Return verbatim every line from the first line of the data below to the line that contains "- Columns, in", inclusive, and no further.
:::
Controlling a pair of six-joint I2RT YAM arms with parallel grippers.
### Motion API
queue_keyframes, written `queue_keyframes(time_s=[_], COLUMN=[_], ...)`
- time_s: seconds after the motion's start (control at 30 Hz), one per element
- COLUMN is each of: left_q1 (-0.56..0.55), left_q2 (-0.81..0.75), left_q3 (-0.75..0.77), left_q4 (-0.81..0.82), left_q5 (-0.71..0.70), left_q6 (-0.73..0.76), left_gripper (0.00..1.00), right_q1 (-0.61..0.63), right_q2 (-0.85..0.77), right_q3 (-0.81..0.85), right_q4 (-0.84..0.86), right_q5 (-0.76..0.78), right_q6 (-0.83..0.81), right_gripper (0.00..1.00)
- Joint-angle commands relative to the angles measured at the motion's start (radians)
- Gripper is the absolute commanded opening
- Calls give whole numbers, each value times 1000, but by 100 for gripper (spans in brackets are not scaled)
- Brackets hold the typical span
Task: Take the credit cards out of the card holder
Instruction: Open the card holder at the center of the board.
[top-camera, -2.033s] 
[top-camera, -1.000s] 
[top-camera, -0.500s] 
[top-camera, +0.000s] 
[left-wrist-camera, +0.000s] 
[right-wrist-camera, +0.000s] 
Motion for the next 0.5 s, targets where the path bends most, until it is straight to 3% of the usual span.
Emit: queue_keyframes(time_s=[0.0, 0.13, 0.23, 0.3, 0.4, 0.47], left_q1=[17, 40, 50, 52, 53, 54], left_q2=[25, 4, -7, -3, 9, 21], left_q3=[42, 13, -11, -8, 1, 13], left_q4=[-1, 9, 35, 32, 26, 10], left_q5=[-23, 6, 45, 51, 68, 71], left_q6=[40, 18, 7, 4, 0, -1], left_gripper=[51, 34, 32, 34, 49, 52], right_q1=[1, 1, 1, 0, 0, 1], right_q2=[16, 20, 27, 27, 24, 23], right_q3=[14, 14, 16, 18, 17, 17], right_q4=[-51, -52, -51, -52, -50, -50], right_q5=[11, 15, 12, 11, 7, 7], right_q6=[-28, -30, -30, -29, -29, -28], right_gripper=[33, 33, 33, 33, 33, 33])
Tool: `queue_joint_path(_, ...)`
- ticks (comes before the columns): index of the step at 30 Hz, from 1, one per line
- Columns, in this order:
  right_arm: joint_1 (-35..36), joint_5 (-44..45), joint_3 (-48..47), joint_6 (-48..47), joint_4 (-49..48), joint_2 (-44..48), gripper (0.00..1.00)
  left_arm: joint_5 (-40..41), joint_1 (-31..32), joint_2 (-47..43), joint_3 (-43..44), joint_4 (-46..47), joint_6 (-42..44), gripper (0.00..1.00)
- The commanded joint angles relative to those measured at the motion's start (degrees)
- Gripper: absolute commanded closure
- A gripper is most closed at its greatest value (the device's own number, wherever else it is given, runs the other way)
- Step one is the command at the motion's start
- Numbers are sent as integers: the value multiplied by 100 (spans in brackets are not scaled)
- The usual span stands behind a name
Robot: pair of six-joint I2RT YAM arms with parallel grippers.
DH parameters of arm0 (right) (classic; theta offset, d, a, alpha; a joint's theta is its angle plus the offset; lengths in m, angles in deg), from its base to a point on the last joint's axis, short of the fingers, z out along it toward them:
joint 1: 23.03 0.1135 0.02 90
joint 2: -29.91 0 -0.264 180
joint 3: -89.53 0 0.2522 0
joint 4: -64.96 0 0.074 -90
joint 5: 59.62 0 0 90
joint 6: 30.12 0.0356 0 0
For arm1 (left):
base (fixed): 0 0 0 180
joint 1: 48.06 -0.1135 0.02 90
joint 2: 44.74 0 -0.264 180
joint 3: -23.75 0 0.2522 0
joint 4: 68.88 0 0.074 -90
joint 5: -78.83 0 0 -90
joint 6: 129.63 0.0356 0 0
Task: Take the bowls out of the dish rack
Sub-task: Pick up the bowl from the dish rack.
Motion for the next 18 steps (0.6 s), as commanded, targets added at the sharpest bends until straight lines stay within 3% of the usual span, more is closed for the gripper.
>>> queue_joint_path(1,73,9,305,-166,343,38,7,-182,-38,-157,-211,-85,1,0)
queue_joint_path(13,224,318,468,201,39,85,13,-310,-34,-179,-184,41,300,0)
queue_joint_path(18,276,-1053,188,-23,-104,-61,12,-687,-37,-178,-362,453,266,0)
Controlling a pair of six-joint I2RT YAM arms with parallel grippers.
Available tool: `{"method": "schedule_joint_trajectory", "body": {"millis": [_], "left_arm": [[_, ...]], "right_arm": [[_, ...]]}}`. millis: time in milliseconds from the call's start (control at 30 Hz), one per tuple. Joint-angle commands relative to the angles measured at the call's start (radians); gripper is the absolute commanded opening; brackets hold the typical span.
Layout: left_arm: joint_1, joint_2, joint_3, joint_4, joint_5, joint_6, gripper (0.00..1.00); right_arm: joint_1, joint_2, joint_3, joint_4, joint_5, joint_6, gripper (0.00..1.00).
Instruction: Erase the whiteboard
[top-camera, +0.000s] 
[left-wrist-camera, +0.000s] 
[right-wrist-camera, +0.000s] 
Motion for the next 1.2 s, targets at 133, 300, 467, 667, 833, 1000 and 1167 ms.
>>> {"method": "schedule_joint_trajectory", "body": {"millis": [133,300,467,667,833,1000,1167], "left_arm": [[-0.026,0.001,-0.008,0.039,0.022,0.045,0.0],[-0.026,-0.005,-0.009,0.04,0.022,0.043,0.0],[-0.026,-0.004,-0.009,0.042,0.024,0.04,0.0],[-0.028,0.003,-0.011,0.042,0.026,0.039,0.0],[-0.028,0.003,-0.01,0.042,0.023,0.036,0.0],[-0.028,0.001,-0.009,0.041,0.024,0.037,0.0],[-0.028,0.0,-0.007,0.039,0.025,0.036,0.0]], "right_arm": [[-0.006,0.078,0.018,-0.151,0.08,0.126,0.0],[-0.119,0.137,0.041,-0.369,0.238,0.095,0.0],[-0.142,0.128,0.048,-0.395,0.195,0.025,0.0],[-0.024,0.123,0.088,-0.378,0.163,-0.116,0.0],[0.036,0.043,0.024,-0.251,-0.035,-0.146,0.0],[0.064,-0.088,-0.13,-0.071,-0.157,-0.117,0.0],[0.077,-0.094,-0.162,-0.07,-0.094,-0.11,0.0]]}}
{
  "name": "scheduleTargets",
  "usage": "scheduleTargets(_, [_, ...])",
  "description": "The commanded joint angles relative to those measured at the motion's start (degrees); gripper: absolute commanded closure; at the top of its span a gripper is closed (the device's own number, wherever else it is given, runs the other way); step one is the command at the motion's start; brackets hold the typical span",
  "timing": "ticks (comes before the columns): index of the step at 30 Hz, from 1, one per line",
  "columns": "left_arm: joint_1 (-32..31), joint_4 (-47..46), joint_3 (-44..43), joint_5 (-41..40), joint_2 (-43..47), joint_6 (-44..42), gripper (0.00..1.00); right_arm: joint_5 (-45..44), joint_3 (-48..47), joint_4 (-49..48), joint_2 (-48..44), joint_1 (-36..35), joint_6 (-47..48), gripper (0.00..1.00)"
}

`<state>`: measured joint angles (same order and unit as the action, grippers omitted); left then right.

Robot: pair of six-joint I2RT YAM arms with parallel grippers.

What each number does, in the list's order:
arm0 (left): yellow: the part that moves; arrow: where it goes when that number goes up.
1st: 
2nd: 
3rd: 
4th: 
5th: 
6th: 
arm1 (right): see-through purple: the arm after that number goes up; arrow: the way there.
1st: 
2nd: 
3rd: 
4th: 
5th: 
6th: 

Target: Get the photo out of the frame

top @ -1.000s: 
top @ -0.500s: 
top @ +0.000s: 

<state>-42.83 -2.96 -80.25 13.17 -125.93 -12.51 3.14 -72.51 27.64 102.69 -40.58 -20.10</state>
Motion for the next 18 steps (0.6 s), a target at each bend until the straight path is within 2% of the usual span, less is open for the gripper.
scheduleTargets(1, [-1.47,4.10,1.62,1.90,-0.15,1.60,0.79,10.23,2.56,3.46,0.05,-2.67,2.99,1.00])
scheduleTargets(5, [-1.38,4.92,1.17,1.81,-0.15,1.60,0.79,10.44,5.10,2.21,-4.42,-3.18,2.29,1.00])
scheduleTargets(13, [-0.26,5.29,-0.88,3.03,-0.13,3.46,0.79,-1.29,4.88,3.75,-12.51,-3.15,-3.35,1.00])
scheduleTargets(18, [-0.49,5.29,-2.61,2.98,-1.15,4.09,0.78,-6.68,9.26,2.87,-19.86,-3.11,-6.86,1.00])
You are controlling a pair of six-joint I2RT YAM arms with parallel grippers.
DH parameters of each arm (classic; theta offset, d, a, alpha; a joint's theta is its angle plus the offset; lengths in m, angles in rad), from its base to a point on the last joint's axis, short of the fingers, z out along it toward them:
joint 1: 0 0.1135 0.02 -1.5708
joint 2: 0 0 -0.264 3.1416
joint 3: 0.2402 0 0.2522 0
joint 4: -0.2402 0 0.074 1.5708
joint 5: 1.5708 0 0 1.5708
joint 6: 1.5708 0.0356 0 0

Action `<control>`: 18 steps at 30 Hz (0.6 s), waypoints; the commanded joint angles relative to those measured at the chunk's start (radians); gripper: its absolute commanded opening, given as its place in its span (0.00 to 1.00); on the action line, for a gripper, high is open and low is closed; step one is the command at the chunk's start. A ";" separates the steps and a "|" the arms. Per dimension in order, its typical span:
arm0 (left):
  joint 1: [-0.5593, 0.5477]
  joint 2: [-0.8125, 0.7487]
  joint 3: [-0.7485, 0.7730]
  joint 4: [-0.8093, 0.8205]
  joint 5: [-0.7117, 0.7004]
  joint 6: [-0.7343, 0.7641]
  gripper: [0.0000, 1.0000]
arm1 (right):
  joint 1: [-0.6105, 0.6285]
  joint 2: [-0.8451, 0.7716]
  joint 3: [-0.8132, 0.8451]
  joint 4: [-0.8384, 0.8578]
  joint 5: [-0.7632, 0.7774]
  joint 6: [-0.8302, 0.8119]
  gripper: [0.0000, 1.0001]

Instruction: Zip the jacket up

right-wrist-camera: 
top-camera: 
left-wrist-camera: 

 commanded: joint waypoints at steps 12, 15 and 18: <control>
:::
- [Task result]
Controlling a pair of six-joint I2RT YAM arms with parallel grippers.
### Motion API
queue_keyframes, written `queue_keyframes(time_s=[_], COLUMN=[_], ...)`
- time_s: seconds after the motion's start (control at 30 Hz), one per element
- COLUMN is each of: left_q1 (-0.56..0.55), left_q2 (-0.81..0.75), left_q3 (-0.75..0.77), left_q4 (-0.81..0.82), left_q5 (-0.71..0.70), left_q6 (-0.73..0.76), left_gripper (0.00..1.00), right_q1 (-0.61..0.63), right_q2 (-0.85..0.77), right_q3 (-0.81..0.85), right_q4 (-0.84..0.86), right_q5 (-0.76..0.78), right_q6 (-0.83..0.81), right_gripper (0.00..1.00)
- Joint-angle commands relative to the angles measured at the motion's start (radians)
- Gripper is the absolute commanded opening
- Calls give whole numbers, each value times 1000, but by 100 for gripper (spans in brackets are not scaled)
- Brackets hold the typical span
Task: Take the credit cards out of the card holder
Instruction: Open the card holder at the center of the board.
[top-camera, -2.033s] 
[top-camera, -1.000s] 
[top-camera, -0.500s] 
[top-camera, +0.000s] 
[left-wrist-camera, +0.000s] 
[right-wrist-camera, +0.000s] 
Motion for the next 0.5 s, targets where the path bends most, until it is straight to 3% of the usual span.
Emit: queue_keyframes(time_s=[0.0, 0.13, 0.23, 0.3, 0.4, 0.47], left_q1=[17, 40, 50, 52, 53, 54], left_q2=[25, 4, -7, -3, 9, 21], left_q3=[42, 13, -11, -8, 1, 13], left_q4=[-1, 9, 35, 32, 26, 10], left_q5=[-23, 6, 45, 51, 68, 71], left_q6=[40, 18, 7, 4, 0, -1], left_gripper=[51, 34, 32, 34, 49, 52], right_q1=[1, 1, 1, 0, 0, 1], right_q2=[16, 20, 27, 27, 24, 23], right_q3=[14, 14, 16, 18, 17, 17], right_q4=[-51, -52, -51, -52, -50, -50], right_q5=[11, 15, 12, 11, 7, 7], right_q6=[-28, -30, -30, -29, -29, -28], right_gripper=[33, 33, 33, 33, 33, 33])
Tool: `queue_joint_path(_, ...)`
- ticks (comes before the columns): index of the step at 30 Hz, from 1, one per line
- Columns, in this order:

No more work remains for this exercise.